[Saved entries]
****

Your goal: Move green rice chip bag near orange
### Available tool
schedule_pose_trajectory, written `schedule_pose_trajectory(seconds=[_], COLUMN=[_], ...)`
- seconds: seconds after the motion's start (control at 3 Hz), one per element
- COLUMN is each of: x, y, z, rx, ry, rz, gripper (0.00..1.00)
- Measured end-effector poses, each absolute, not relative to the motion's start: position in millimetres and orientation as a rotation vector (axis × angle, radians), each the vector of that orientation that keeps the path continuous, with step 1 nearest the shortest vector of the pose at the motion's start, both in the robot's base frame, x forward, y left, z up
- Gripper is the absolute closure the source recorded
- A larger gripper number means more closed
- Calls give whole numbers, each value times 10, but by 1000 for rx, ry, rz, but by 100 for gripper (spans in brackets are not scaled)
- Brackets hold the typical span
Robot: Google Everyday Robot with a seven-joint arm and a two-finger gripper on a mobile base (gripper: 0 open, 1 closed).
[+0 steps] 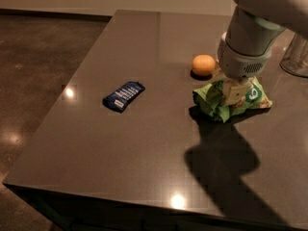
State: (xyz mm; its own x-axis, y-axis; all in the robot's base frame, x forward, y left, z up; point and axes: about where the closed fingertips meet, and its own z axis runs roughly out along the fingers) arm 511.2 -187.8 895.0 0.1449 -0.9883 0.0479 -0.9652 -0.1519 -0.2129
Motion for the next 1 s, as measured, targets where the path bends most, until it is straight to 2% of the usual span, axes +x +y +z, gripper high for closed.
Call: schedule_pose_trajectory(seconds=[0.33,1.0], x=[5255,5442], y=[-1907,-1892], z=[9003,9029], rx=[-2236,-2232], ry=[1997,2006], rz=[-279,-313], gripper=[81,35])
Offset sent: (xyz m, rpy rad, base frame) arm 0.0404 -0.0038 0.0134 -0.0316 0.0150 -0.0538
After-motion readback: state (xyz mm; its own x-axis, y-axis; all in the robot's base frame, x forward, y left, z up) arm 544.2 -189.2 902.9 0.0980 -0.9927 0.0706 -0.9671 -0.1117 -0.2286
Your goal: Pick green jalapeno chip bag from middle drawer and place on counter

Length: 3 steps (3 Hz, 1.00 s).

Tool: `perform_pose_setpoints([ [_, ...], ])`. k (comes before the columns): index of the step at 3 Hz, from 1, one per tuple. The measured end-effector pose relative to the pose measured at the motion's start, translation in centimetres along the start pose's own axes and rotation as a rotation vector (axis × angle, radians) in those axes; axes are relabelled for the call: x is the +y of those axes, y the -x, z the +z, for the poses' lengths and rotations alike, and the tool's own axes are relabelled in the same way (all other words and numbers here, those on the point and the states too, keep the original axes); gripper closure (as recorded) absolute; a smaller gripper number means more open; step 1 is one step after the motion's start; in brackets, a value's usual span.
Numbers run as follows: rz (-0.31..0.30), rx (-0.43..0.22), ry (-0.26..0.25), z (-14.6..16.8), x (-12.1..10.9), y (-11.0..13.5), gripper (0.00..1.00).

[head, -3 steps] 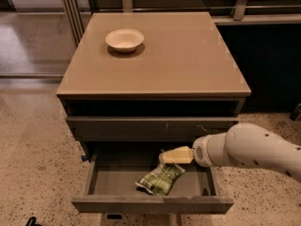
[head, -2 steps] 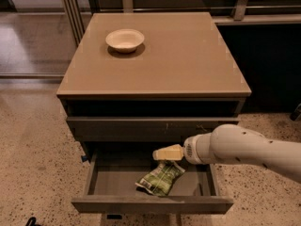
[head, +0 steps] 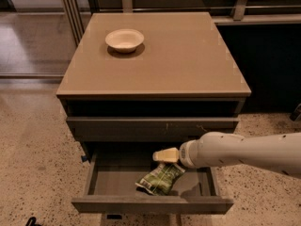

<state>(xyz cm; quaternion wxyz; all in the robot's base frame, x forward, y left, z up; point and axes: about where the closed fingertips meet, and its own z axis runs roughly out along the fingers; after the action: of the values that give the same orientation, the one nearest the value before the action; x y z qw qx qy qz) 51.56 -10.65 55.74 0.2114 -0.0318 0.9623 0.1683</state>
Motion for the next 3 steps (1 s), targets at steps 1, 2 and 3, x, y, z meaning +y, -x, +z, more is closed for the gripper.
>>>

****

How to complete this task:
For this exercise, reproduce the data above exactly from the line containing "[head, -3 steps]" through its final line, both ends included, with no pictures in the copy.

Exercise output:
[head, -3 steps] 
[head, -2 steps] 
[head, +0 steps] 

<state>(xyz cm; quaternion wxyz; all in the robot's base frame, x forward, y left, z up; point and axes: about where the closed fingertips meet, and its own z axis runs roughly out along the fingers; after the action: of the values that give the same orientation, the one nearest the value before the action; x y z qw qx qy qz) 51.56 -10.65 55.74 0.2114 -0.0318 0.9623 0.1683</state>
Motion for the next 3 steps (1 s), targets at steps 1, 2 and 3, x, y, z meaning +y, -x, +z, more is closed for the gripper.
>>>

The answer is now complete.